▶ YOUR INSTRUCTIONS
When the string "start" is part of a line below, that line should be copied.
►
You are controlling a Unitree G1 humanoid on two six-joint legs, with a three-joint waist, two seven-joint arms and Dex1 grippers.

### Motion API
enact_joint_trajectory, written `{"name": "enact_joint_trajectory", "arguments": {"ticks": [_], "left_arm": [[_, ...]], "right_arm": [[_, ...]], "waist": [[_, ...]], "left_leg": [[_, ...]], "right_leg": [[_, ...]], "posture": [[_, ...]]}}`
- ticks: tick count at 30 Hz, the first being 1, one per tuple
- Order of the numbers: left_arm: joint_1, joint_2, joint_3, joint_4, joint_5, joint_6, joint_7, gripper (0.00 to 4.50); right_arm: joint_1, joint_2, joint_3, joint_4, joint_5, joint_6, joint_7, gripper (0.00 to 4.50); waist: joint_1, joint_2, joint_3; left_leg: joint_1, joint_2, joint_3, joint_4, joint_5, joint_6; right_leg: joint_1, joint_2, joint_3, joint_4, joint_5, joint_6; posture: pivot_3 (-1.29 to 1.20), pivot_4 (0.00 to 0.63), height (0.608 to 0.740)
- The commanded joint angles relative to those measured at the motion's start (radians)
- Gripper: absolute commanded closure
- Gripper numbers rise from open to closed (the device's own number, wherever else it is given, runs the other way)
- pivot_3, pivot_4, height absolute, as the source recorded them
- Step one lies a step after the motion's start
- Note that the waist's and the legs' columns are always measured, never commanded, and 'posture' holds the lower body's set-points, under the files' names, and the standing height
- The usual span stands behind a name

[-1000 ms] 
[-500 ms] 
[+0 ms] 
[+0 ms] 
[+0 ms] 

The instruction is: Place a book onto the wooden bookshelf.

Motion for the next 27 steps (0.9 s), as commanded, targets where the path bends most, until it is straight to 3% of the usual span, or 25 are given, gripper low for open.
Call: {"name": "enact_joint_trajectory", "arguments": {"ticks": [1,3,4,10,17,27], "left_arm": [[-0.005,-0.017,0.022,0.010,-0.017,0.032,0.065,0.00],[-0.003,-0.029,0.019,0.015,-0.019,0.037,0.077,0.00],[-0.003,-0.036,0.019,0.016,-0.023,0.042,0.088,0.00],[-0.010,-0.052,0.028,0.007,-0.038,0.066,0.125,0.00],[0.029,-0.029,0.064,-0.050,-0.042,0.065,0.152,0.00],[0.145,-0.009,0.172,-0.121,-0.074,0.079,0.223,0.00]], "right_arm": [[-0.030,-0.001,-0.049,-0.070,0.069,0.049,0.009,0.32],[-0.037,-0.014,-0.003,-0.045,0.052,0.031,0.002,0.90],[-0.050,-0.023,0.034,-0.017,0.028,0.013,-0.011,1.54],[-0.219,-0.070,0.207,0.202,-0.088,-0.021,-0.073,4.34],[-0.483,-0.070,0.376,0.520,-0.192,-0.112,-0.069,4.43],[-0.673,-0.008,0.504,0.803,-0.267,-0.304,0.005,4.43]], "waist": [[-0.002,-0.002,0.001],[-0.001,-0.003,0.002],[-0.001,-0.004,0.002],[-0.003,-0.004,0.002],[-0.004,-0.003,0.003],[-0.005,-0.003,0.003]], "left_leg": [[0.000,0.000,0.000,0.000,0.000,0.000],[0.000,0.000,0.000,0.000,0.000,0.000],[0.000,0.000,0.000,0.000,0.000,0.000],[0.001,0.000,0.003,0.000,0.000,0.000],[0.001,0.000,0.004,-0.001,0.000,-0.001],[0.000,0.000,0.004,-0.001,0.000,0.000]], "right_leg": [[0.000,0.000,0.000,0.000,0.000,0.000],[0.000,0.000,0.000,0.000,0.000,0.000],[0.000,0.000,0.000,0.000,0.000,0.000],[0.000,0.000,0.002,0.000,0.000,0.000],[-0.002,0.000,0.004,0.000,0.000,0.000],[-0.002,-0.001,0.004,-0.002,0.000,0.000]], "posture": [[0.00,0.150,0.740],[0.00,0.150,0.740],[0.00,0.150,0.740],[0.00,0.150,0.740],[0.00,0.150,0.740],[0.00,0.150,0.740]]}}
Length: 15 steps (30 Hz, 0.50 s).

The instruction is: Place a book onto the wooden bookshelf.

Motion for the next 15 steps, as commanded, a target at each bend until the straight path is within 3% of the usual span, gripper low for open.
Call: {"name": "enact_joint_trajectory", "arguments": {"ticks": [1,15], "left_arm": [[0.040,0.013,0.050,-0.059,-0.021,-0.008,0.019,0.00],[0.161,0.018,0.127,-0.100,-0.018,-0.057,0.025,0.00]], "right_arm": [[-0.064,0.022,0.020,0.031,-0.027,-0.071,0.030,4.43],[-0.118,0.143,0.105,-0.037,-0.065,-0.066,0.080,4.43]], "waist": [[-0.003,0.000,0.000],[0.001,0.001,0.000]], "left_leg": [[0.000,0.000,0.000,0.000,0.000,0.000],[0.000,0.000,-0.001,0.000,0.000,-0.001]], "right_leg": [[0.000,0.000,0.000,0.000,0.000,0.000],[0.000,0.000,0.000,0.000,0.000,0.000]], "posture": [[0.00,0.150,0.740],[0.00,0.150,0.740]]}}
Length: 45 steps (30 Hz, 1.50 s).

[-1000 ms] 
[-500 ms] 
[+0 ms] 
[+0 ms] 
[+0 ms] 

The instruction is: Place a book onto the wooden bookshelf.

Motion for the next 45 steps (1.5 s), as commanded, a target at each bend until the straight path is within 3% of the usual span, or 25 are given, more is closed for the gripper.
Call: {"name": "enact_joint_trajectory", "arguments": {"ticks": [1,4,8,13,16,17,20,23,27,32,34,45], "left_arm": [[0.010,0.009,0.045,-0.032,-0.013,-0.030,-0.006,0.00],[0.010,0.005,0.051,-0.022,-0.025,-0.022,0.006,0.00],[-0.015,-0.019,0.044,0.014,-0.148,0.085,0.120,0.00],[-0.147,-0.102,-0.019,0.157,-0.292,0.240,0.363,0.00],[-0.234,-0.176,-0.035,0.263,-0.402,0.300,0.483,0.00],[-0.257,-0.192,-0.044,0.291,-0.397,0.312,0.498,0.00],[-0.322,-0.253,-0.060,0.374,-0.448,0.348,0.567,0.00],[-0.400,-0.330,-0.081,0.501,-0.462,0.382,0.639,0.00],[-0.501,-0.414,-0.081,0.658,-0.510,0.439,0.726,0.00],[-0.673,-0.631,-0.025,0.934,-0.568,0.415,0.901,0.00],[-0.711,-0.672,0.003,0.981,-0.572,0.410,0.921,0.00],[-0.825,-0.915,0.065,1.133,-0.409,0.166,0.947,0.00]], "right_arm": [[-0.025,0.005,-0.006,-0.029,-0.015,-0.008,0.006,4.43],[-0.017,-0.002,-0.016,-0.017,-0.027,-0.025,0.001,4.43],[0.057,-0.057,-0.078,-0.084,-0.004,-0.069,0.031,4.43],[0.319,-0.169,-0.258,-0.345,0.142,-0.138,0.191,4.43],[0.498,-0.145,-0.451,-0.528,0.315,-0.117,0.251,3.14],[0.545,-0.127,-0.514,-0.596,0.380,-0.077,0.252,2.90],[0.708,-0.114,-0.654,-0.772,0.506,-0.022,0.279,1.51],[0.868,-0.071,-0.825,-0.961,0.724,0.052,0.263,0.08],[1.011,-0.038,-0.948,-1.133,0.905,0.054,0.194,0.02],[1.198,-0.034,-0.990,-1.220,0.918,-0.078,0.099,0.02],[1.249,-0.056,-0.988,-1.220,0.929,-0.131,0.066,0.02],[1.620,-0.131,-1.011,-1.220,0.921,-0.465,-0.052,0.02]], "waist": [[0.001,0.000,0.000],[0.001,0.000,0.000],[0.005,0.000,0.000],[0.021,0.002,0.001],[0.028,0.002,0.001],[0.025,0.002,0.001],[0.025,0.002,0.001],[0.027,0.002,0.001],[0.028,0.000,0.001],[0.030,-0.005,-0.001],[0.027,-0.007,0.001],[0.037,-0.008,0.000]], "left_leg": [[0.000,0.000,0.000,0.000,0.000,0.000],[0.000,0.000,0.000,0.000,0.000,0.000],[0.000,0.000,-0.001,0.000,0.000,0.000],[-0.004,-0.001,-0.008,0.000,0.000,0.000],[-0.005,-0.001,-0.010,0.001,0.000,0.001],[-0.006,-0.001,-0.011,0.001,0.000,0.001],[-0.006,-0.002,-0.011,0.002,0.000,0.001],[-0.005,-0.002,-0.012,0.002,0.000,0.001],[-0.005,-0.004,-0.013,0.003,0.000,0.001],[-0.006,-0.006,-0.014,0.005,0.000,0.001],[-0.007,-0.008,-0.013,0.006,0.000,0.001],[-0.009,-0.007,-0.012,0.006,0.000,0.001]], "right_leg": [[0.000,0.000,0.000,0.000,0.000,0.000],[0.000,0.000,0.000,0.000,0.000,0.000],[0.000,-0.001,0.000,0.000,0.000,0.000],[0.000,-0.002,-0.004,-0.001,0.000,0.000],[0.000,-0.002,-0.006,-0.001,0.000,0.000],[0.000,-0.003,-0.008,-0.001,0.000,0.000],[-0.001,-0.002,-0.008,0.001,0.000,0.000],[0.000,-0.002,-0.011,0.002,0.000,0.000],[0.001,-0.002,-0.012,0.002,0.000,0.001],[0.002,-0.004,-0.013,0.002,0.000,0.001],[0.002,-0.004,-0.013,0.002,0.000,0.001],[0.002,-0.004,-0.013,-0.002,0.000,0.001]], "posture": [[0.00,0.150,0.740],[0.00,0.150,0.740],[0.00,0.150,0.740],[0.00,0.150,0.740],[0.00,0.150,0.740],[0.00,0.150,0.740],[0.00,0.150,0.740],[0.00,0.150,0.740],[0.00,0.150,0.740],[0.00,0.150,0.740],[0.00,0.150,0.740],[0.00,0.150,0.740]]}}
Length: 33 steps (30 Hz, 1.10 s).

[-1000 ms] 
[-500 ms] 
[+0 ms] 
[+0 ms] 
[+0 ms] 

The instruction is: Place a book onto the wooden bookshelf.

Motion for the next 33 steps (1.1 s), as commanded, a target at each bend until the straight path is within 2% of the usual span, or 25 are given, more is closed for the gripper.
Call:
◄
▶ OUTPUT FOR THIS TASK
- The commanded joint angles relative to those measured at the motion's start (radians)
- Step one lies a step after the motion's start

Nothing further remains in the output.